Original Article

Comparisson of Different Cardiovascular Risk Scores in Newly Diagnosed Hyperlipidemia Patients and Their Relations with Metabolic Syndrome

10.4274/haseki.galenos.2021.6788

  • Ayşegül İlhan
  • Sema Uçak
  • Nazan Demir
  • Okcan Basat
  • Yüksel Altuntaş

Received Date: 08.12.2020 Accepted Date: 13.01.2021 Med Bull Haseki 2021;59(1):74-79

Aim:

Today, there are many risk calculation methods. In this study, we aimed to compare SCORE, QRISK2, BNF, ASSIGN and Framingham risk scorings for patients who have been first detected that they have hyperlipidemia and to evaluate the relation between metabolic syndrome criteria and cardiovascular risk scorings for the same group patients.

Methods:

We included 216 female, 84 male newly diagnosed hyperlipidemic patients. Lipid levels measured using enzymatic calorimetric methods. We also measured weight, height, waist circumference of patients. We used NCEP ATP III for metabolic syndrome identification. For 10 years cardiovascular risk assessment we performed Framingham, SCORE, QRISK 2, ASSIGN, BNF score systems.

Results:

The difference between these four different methods found statistically significant with Friedman test (p<0.001). With post-hoc dual analysis, we found that Framinghan score was different from the other 3 methods, QRISK2 score was different from Framingham and ASSIGN score results, ASSIGN score was different from other 3 score results and BNF score was also different from Framingham and ASSIGN score results. Only between BNF-QRISK2 scores we could not find difference.

Conclusions:

This study showed that when four different cardiovascular risk score methods are compared in newly diagnosed hyperlipidemia patients, only BNF and QRISK2 scorings revealed similar results but Framingham and ASSIGN scorings resulted differently either from each other or BNF and QRISK2.

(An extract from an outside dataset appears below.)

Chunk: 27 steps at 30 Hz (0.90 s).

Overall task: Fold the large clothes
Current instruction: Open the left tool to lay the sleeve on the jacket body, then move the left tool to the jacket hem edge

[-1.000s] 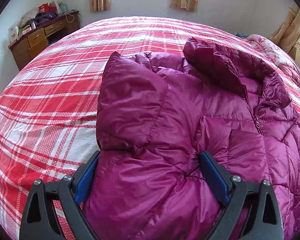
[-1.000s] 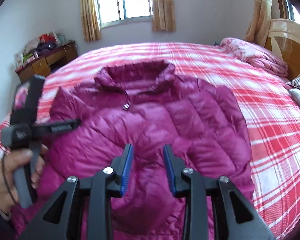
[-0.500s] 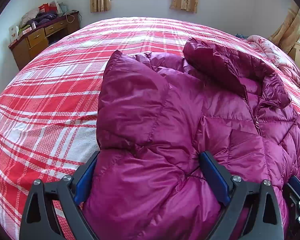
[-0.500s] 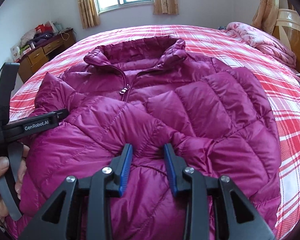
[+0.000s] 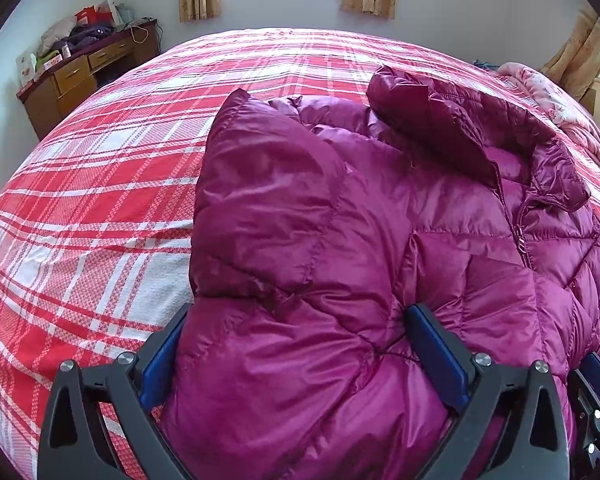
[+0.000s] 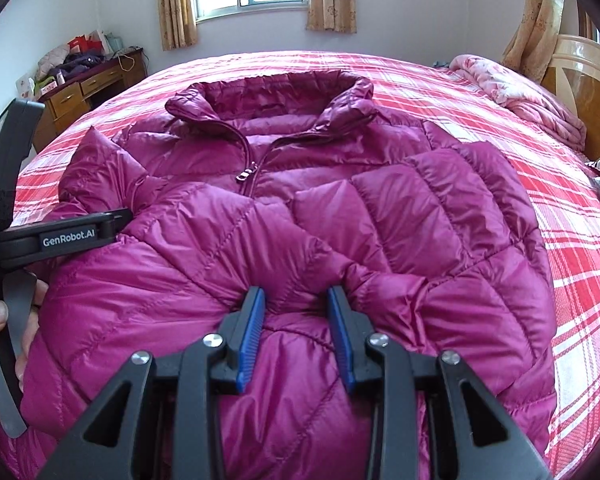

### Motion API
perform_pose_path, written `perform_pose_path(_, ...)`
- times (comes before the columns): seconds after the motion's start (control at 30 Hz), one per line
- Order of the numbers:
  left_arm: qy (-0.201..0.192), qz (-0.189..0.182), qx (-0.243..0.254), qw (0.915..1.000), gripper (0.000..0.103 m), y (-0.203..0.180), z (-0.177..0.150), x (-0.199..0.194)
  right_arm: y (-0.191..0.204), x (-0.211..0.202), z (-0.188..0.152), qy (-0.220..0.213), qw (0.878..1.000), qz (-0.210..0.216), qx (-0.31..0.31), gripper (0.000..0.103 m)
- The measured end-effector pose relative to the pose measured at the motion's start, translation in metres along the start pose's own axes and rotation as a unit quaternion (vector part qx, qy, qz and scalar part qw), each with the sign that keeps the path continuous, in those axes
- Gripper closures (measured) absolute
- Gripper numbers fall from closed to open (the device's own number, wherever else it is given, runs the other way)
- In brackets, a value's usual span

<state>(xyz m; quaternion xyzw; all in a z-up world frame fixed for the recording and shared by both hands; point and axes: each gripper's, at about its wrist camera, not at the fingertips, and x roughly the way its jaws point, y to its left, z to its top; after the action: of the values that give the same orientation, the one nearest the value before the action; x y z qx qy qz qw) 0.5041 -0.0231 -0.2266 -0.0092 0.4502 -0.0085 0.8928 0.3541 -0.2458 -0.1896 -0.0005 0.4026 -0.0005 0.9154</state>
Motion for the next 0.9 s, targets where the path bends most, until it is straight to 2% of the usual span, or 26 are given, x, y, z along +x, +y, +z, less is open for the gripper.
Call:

Keywords: Metabolic syndrome, hyperlipidemia, cardiovascular risk scores

Introduction

Atherosclerotic cardiovascular diseases (ASCVD) continue to be the leading cause of morbidity and mortality worldwide, especially in developing countries, despite significant advances in this area in recent years (1). Lifelong coronary heart disease (CHD) risk was determined as 49% for men and 32% for women aged 40 years old in the Framingham Heart Study which included 7733 people between the ages of 40-94 who did not have a history of CHD. Even in persons with no known disease at the age of 70, the lifetime risk has been calculated as 35% for men and 24% for women (2). The situation in our country is not different from the global status. According to the Heart Disease and Risk Factors in Turkish Adults (HDRFTA) study, CHD mortality between the ages of 45-74 was 9.1 per 1000 among men and 2.34 among women. It has been shown that both CHD mortality and the prevalence of new coronary events in Turkish adults have an increasing trend compared to neighboring countries, and the study emphasized the need for preventive measures against coronary disease (3).

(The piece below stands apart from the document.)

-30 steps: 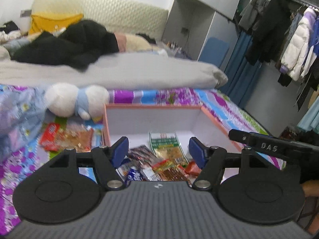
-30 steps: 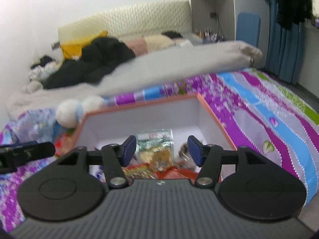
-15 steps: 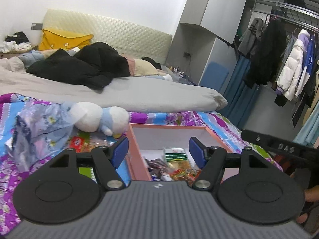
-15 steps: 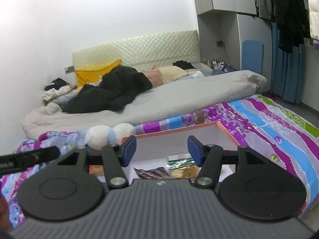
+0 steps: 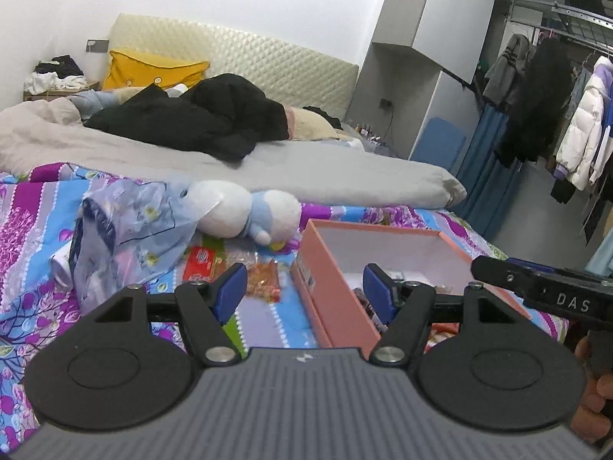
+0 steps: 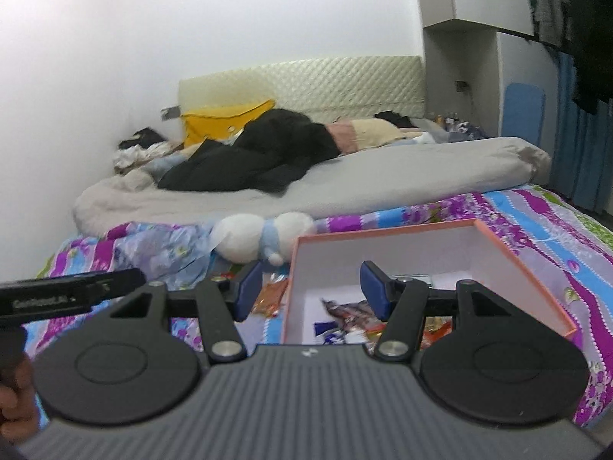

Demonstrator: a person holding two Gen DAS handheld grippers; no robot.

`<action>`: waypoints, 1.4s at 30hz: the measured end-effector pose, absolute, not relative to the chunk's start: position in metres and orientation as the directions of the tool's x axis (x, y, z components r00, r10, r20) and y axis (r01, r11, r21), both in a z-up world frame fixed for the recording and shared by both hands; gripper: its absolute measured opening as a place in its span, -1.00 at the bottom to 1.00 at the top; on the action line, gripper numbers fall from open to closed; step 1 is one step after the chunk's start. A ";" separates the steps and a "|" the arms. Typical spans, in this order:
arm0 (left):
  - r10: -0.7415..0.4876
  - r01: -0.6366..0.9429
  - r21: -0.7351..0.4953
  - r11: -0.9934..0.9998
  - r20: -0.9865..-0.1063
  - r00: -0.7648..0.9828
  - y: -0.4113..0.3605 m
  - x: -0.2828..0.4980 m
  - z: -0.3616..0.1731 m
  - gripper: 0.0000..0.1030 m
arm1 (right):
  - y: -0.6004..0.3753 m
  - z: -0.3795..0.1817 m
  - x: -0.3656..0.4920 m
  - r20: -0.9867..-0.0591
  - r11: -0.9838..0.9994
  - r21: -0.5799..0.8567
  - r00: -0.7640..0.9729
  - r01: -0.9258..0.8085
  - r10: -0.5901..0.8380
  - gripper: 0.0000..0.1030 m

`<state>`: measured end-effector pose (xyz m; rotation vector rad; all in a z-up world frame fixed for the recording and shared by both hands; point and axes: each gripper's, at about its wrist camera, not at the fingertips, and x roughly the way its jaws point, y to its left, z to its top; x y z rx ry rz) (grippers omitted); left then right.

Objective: Organize snacks

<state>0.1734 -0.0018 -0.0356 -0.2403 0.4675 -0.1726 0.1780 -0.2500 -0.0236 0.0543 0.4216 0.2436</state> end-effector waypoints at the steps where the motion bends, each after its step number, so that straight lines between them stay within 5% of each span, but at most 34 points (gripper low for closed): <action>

Age, gender, high blood pressure, smoking, dyslipidemia and the presence of diabetes mellitus are accepted as the major risk factors for ASCVD (4). Stroke, thromboembolism, heart failure, are the most important results of ASCVD that cause morbidity, mortality and decrease quality of life (5). The combination and interaction of these risk factors has been shown to accelerate the risk of vascular disease (6); therefore, risk prediction algorithms assessing the risk of developing ASCVD have been developed in order to be able to reduce the mortality and morbidity of those with high risk and to maintain low risk by encouraging the maintenance of a healthy lifestyle in those with low risk (7).

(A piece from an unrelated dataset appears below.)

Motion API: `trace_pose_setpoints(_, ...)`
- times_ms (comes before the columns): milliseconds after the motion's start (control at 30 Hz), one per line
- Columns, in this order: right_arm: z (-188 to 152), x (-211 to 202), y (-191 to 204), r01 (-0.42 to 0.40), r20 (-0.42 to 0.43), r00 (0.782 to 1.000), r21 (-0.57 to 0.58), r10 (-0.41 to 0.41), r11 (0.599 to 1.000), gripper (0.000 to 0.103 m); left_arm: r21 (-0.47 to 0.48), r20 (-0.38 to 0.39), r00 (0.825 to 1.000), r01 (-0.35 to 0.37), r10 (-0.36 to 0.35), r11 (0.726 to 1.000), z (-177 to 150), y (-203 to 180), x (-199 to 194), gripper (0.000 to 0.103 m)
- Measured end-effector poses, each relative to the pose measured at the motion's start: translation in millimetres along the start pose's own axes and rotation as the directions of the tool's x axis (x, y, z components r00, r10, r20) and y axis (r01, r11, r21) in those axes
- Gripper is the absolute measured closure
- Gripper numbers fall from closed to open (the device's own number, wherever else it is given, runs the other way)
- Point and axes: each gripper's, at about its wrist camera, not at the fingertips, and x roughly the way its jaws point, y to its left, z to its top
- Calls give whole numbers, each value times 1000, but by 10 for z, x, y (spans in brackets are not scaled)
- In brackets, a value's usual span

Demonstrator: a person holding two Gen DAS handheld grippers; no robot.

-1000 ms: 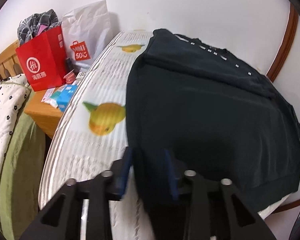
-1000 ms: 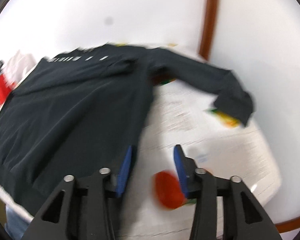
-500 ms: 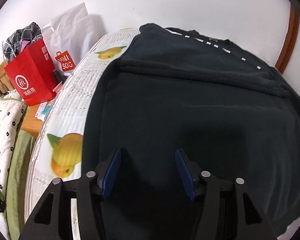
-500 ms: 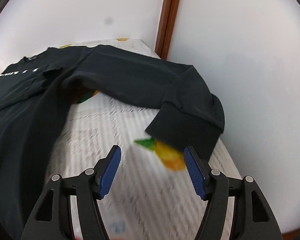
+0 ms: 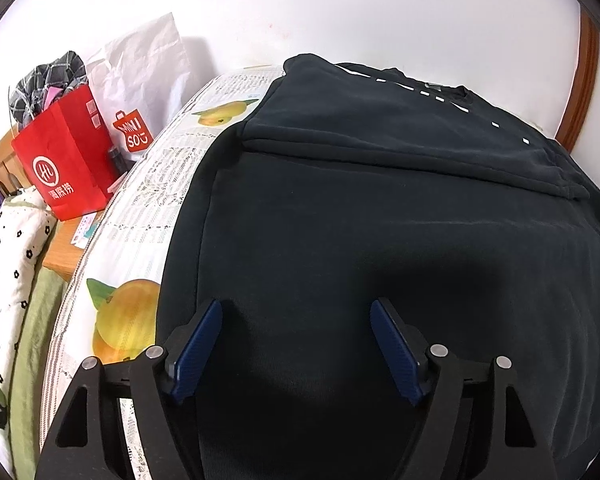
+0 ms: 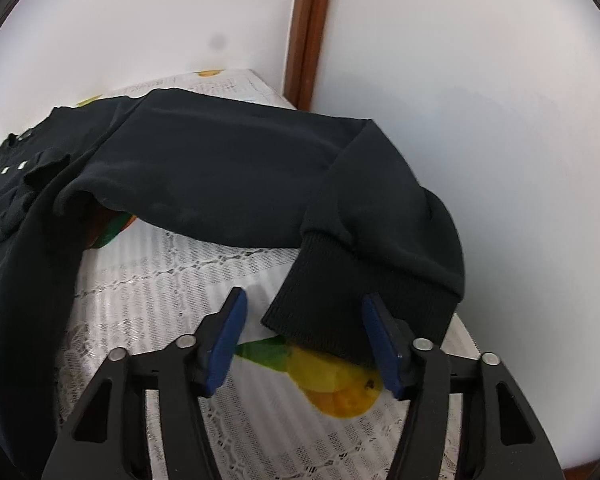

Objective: Fold small clothes
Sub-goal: 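Grasp the other sleeve cuff with the right gripper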

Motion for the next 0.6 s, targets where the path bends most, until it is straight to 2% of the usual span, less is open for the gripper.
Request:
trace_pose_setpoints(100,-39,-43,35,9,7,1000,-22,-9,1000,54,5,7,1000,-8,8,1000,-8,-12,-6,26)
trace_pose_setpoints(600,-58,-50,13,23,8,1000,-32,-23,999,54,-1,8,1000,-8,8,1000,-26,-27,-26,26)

In order to prevent cardiovascular diseases, current guidelines recommend the calculation of 10-year atherosclerotic cardiovascular disease (ASCVD) risk of individuals aged 40-75 years and performing risk assessment before starting pharmacological treatments (antihypertensive, lipid lowering, antiplatelet, etc.) (1).

There are many risk calculation systems available today, and the oldest and most well-known of these is the Framingham scoring system. Other well-known systems are SCORE, PROCAM, QRISK, WHO/ISH, and various other national risk calculation systems. Since hyperlipidemia is a condition associated with cardiovascular risk, lipid level is included in all risk calculation systems. In our study, we aimed to compare the SCORE, QRISK2, BNF, ASSIGN, Framingham risk scores in patients with hyperlipidemia for the first time, and to evaluate the relationship between the presence of metabolic syndrome criteria and cardiovascular risk scores in the same group of patients.


Methods

The study was approved by the ethics committee on 23/10/2012. Written and verbal informed consent was obtained from each participant for the study. A total of 216 female and 84 male patients who received their initial diagnosis of hyperlipidemia after applying to the internal diseases outpatient clinic between January and April 2014 (and had not received any treatment for this reason) were included in the study.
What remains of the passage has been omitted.